Vio las lágrimas de Lindsey cuando ésta se volvió.

– Gracias, Hal. Si ves a mi madre…

– Le diré que estás aquí.

Lindsey cogió la mano de mi padre y escudriñó su cara en busca de movimiento. Mi hermana crecía ante mis ojos. La oí susurrar la letra de la canción que él nos cantaba a las dos antes de que naciera Buckley:

Piedras y huesos;

nieve y escarcha;

semillas, judías y renacuajos.

Senderos y ramas, y una colección de besos.

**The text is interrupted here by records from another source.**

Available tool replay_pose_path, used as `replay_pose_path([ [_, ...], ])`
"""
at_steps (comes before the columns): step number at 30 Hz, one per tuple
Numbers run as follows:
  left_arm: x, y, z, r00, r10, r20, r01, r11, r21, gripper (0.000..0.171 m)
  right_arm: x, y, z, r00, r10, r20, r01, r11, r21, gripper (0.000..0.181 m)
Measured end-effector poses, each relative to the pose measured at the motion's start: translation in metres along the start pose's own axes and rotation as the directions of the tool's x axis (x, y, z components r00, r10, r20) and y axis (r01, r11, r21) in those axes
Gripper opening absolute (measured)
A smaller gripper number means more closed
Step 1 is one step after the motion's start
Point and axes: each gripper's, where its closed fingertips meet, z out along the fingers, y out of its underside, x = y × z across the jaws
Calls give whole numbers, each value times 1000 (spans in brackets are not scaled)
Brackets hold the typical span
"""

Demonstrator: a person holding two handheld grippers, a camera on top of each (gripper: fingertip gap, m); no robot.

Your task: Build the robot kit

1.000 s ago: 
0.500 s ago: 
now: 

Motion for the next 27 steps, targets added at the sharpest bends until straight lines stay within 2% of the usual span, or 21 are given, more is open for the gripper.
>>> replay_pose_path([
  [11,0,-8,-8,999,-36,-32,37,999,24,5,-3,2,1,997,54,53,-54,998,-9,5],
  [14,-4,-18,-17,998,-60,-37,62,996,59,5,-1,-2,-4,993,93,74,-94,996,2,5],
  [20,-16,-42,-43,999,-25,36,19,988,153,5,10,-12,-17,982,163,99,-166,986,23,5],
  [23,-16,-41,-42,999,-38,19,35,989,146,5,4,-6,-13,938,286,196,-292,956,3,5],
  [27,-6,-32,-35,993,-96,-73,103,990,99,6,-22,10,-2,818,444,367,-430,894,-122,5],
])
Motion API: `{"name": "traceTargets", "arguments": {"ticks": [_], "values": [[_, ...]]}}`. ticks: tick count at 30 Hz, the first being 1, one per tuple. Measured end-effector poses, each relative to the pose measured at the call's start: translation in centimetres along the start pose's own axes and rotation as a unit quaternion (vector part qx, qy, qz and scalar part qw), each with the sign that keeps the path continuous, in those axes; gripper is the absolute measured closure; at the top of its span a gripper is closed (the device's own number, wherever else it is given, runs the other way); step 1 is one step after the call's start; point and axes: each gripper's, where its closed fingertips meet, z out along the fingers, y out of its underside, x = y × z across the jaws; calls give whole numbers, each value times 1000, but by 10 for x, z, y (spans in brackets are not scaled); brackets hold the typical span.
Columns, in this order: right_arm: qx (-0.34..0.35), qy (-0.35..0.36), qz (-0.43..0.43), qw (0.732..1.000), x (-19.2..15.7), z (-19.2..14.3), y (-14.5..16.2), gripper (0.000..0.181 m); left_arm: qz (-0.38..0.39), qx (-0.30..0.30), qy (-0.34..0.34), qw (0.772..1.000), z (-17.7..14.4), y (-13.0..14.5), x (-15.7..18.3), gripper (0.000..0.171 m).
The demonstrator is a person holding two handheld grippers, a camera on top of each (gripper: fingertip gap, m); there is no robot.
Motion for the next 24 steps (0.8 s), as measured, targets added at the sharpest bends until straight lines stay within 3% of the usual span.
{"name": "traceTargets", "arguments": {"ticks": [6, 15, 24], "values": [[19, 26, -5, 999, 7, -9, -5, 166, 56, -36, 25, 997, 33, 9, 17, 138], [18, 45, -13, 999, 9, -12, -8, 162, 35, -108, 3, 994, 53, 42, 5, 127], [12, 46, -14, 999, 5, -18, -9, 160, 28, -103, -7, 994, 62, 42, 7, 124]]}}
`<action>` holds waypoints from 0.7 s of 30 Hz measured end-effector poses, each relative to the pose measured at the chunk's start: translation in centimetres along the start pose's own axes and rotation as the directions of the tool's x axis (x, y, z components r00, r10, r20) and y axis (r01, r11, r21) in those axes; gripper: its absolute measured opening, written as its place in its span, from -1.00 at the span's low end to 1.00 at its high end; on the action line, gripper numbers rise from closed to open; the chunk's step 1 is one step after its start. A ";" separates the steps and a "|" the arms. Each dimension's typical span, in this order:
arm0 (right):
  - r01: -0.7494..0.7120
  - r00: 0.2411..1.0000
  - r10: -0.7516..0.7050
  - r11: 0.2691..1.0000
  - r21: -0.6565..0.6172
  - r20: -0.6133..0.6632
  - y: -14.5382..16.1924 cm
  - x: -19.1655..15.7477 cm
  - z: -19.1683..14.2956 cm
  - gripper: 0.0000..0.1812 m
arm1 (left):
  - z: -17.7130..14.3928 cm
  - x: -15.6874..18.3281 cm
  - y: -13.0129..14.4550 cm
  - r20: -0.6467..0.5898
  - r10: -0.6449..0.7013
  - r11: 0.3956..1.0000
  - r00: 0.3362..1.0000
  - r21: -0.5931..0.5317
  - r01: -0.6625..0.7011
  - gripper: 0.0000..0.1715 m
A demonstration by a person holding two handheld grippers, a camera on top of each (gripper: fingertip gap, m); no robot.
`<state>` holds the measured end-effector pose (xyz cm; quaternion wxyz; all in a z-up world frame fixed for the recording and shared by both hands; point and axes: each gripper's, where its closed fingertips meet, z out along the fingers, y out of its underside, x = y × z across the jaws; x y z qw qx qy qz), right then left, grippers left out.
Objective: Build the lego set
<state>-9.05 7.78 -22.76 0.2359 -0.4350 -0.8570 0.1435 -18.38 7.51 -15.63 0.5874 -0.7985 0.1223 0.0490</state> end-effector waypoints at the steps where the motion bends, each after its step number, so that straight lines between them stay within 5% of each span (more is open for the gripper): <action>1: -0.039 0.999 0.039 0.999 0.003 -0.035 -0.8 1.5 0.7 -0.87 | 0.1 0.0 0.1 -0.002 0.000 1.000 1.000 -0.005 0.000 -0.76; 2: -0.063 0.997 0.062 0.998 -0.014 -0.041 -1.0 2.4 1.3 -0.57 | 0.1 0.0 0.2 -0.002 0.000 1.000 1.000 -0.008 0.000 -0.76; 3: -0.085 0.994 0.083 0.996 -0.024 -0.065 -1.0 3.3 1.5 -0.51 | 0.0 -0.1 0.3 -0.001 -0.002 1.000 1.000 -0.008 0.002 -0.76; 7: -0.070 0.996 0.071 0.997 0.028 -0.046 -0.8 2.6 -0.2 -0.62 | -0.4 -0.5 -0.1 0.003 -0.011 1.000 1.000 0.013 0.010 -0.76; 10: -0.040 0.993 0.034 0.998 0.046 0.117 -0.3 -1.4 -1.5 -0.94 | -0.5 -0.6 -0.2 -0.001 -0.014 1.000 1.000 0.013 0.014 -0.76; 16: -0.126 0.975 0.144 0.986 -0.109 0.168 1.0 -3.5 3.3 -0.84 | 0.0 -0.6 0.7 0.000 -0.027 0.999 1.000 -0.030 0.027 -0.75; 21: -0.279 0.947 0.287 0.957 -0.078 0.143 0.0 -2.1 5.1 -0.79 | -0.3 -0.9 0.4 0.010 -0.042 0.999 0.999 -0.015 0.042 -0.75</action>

¡Todos sabemos a quién añora papá!

A sus dos hijitas rana, ¿a quién si no?

Ellas saben dónde están. ¿Y tú? ¿Y tú?

Me habría gustado ver una sonrisa en los labios de mi padre, pero estaba en las profundidades, nadando contra fármacos, pesadillas y fantasías. Por un tiempo, la anestesia había atado unos pesos de plomo a las cuatro esquinas de su conciencia. Como una firme tapa, lo había cerrado herméticamente dentro de las felices horas en que no había hija muerta ni rótula extirpada, y en las que tampoco había una encantadora hija tarareando canciones infantiles.

– Cuando los muertos terminan con los vivos -me dijo Franny-, los vivos pueden pasar a otras cosas.

– ¿Y qué hay de los muertos? -pregunté-. ¿Adonde vamos?

No me respondió.

Len Fenerman había acudido precipitadamente al hospital tan pronto como le habían pasado la llamada. Abigail Salmón preguntaba por él, le habían dicho.

Mi padre estaba en la sala de operaciones y mi madre se paseaba nerviosa cerca del mostrador de las enfermeras. Había ido en coche al hospital sólo con una gabardina encima de un fino camisón de verano. Llevaba sus zapatillas planas de ballet de estar por el jardín y no se había molestado en recogerse el pelo. En el oscuro y brumoso aparcamiento del hospital, se había detenido a examinarse la cara y a aplicarse su pintalabios rojo con mano experta.

Cuando vio a Len al final del largo pasillo blanco, se relajó.

– Abigail -dijo él al acercarse.

– Oh, Len -dijo ella.

Su cara reflejó confusión por no saber qué decir a continuación. Era su nombre lo que había necesitado suspirar. Todo lo que venía después no eran palabras.

Las enfermeras del mostrador volvieron la cabeza cuando Len y mi madre se cogieron las manos. Solían extender ese velo de privacidad por rutina, pero aun así vieron que aquel hombre significaba algo para aquella mujer.

– Hablemos en la sala de espera -dijo Len, y condujo a mi madre por el pasillo.